Animal, aquatic, and cell-based studies have also reported potential biological effects associated with microplastic exposure.​ In aquatic environments, microplastics are a concern because they can be ingested by marine and freshwater organisms, and the National Oceanic and Atmospheric Administration (NOAA) notes that microplastics can be harmful to ocean and aquatic life.​ At the same time, plastics are not chemically simple materials.​ Depending on the polymer, manufacturing process, use environment, and aging history, plastic materials may contain or release plasticizers, stabilizers, antioxidants, pigments, flame retardants, residual monomers, degradation products, or other leachable substances.​ Certain plastic-associated chemicals, including some phthalates, bisphenols, and flame retardants, have been associated with endocrine disruption and other toxicological concerns in the scientific literature.​ 

For this reason, microplastics analysis is not just a question of whether plastic particles are present.​ The more important questions are often: 

  • What polymer types are present?​ 
  • How much material is present?​ 
  • What matrix was analyzed?​ 
  • How was the sample collected and handled?​ 
  • How was contamination controlled?​ 
  • How confidently can the result be interpreted?​ 

The field needs data that can support scientific decision-making based on amount, not just isolated positive or negative findings.​ 

Microplastics Are More Than a Detection Problem 

Microplastics can vary by polymer type, particle size, morphology, surface chemistry, weathering, aging history, and associated chemicals.​ A single sample may contain multiple polymer types and particle populations.​ Different analytical techniques may answer different questions.​ 

For example, a method designed to estimate polymer mass may not provide full particle count or morphology.​ A microscopy-based technique may provide information about particle shape and size, but may not offer the same level of polymer-specific mass quantitation.​ A leachables or additives method may provide chemical information about plastic-associated compounds, but that is a different analytical question than polymer identification.​ In practical terms, a workflow that performs well for a relatively clean water sample may need significant modification before it can be applied confidently to blood, tissue, packaging extracts, wastewater, or other complex matrices.​ 

This is why method selection should be driven by the question being asked.​ In some cases, the goal may be to identify and estimate the mass of specific polymers.​ In other cases, the goal may be to characterize particles, evaluate a biological matrix, investigate a contamination concern, assess extractables and leachables, or understand whether plastic-associated chemicals are present.​ 

The Role of Pyrolysis-GC/MS 

Pyrolysis-GC/MS is a powerful tool for polymer identification and mass-based microplastics analysis.​ In general terms, the technique thermally decomposes polymeric material into characteristic chemical fragments.​ Those fragments are then separated and detected by GC/MS, allowing the analyst to identify polymer-specific markers and estimate polymer mass.​ 

Recent technical literature describes Py-GC/MS as a useful approach for polymer-specific, mass-based quantification of microplastics through identification of characteristic pyrolysis products.​ This approach can be especially valuable when the analytical question involves polymer composition and mass burden.​ It can also be adapted across different sample types as part of a broader method-development workflow.​  

However, pyrolysis-GC/MS is not a complete answer to every microplastics question.​ It generally provides chemical composition and mass-based information, but it may not independently provide full information about particle number, particle morphology, or size distribution.​ In addition, sample preparation, matrix removal, contamination control, marker selection, calibration strategy, and interpretation can all influence the final result.​ 

At CA Analytical, pyrolysis–GC/MS is a key component of our broader microplastics analysis strategy. As part of ongoing workflow optimization, we continuously refine and enhance our analytical testing approach for improved efficiency and performance.  

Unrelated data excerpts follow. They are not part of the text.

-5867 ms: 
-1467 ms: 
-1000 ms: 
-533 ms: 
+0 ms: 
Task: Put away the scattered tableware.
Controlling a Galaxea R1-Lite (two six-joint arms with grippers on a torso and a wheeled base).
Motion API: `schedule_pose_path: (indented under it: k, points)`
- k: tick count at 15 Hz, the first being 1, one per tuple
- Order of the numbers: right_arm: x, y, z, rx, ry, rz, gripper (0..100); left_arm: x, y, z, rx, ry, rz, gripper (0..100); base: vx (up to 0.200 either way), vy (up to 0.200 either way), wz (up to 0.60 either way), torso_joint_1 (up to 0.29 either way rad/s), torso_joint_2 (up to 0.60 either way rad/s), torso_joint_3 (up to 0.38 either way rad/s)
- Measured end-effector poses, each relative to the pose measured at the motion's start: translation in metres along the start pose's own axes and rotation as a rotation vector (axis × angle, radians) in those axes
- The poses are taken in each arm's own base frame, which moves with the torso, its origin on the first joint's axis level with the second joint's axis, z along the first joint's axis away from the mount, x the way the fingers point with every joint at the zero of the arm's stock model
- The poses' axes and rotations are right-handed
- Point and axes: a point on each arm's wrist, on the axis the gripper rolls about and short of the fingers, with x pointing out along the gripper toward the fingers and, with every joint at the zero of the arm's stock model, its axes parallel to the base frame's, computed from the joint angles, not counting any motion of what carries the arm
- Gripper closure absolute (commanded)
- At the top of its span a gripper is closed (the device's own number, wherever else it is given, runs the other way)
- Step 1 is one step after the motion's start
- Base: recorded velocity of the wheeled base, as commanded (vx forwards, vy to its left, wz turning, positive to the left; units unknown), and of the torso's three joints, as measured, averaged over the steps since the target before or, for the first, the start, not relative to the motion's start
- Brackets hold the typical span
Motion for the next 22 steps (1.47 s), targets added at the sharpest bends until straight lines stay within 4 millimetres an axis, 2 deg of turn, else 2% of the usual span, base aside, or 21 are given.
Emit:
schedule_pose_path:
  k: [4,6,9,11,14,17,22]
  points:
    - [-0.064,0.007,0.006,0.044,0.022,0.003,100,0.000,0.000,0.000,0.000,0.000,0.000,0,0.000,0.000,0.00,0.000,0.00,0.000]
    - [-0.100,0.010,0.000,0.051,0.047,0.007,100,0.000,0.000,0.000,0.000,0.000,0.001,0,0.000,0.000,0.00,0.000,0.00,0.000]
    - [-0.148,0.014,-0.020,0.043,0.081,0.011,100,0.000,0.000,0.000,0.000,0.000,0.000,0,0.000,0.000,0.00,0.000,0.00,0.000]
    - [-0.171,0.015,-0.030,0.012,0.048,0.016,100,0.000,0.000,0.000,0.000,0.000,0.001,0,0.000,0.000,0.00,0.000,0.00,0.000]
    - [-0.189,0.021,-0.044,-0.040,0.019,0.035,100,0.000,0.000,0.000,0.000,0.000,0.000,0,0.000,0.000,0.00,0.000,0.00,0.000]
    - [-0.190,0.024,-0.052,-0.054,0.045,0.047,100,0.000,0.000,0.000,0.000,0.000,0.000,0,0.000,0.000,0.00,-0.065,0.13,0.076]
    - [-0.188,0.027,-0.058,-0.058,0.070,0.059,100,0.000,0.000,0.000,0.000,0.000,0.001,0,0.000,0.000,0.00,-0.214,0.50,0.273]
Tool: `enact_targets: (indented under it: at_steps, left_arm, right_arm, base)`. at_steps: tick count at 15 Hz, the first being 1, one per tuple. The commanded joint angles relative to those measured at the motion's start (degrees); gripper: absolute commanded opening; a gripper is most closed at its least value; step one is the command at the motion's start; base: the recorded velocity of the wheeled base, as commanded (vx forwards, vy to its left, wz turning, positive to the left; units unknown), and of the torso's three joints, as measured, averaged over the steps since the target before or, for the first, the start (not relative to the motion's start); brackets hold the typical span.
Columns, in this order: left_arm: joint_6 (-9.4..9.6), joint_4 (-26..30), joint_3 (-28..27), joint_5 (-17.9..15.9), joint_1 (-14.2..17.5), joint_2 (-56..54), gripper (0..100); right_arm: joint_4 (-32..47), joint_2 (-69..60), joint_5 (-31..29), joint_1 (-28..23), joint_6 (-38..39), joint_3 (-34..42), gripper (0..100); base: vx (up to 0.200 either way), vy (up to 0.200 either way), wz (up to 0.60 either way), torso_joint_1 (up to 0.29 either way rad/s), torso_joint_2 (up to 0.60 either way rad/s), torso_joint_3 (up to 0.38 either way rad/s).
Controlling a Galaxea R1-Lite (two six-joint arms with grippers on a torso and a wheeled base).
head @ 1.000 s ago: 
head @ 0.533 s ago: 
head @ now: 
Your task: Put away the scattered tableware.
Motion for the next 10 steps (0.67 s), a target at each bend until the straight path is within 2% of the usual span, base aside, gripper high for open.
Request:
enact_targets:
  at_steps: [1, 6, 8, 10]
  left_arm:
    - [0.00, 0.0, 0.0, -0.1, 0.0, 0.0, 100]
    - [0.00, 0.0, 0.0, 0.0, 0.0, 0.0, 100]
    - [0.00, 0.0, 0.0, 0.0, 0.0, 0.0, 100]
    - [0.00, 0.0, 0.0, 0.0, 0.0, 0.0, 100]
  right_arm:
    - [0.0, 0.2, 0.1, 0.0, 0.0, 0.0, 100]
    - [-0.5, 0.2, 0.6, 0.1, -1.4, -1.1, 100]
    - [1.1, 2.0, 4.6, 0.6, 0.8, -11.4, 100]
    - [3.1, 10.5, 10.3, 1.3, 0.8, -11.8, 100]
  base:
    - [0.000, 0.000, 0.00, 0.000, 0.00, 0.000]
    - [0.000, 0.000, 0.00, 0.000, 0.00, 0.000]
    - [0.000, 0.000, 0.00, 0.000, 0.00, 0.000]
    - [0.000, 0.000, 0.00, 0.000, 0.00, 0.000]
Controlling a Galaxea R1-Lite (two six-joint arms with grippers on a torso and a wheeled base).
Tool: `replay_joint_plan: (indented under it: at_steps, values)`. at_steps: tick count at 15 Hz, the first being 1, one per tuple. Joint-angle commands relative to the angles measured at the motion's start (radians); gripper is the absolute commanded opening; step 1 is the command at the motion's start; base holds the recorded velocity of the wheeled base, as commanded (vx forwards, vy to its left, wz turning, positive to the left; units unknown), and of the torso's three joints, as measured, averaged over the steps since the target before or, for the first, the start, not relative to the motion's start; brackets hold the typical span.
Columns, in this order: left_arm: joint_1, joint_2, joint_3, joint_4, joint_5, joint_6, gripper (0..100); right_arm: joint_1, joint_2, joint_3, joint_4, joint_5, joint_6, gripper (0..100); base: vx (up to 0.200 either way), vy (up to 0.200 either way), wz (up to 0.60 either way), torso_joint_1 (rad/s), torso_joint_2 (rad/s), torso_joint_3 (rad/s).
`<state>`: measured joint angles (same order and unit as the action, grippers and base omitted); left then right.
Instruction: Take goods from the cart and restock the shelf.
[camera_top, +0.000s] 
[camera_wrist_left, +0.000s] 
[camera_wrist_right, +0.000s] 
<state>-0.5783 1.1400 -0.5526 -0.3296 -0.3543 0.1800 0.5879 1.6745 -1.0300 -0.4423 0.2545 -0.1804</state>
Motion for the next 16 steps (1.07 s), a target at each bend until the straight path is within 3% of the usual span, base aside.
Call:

Why Sample Preparation Is Often the Hardest Part 

For many microplastics workflows, sample preparation is the most important and most difficult part of the process.​ The sample must often be processed in a way that reduces matrix interference while preserving the target polymer signal.​ Depending on the sample type, this may involve digestion, filtration, centrifugation, extraction, density separation, solvent treatment, or other preparation steps.​ 

Each step introduces risks.​ A method can lose particles, introduce contamination, incompletely remove the matrix, damage the target material, or generate background signals that create uncertainty around recovery and interpretation.​ From a method-development standpoint, this is often where the real work begins.​ 

These risks become especially important for complex samples such as biological fluids, tissues, pharmaceutical materials, medical device extracts, environmental matrices, or manufacturing-related samples.​ A method that works well for a relatively clean water sample is unlikely to translate directly to blood, tissue, packaging extracts, wastewater, or other complex matrices.​ For this reason, CA Analytical is approaching microplastics analysis as a method-development and quality-control challenge, not simply as a sample-throughput exercise.​ 

Contamination Control and the Risk of False Positives 

One of the central challenges in microplastics analysis is contamination control.​ Plastic is everywhere.​ Fibers, particles, containers, tubing, gloves, wipes, clothing, air handling systems, lab surfaces, sample containers, and routine laboratory handling can all introduce artifacts if the workflow is not carefully controlled.​ 

This is especially important because recent scientific discussion has raised concerns about contamination, insufficient blanks, and false positives in some microplastics studies.​ That debate does not reduce the importance of the field.​ It reinforces the need for better methods, stronger controls, and more transparent analytical workflows.​ 

For CA Analytical, contamination control is not an afterthought, we consider this integral as soon as the sample arrives at our laboratory  Important elements that are included in our workflow include: 

  • ​Procedural blanks.​ 
  • Matrix blanks where feasible.​ 
  • Contamination-controlled sample handling.​ 
  • A result is only meaningful if the controls support the conclusion.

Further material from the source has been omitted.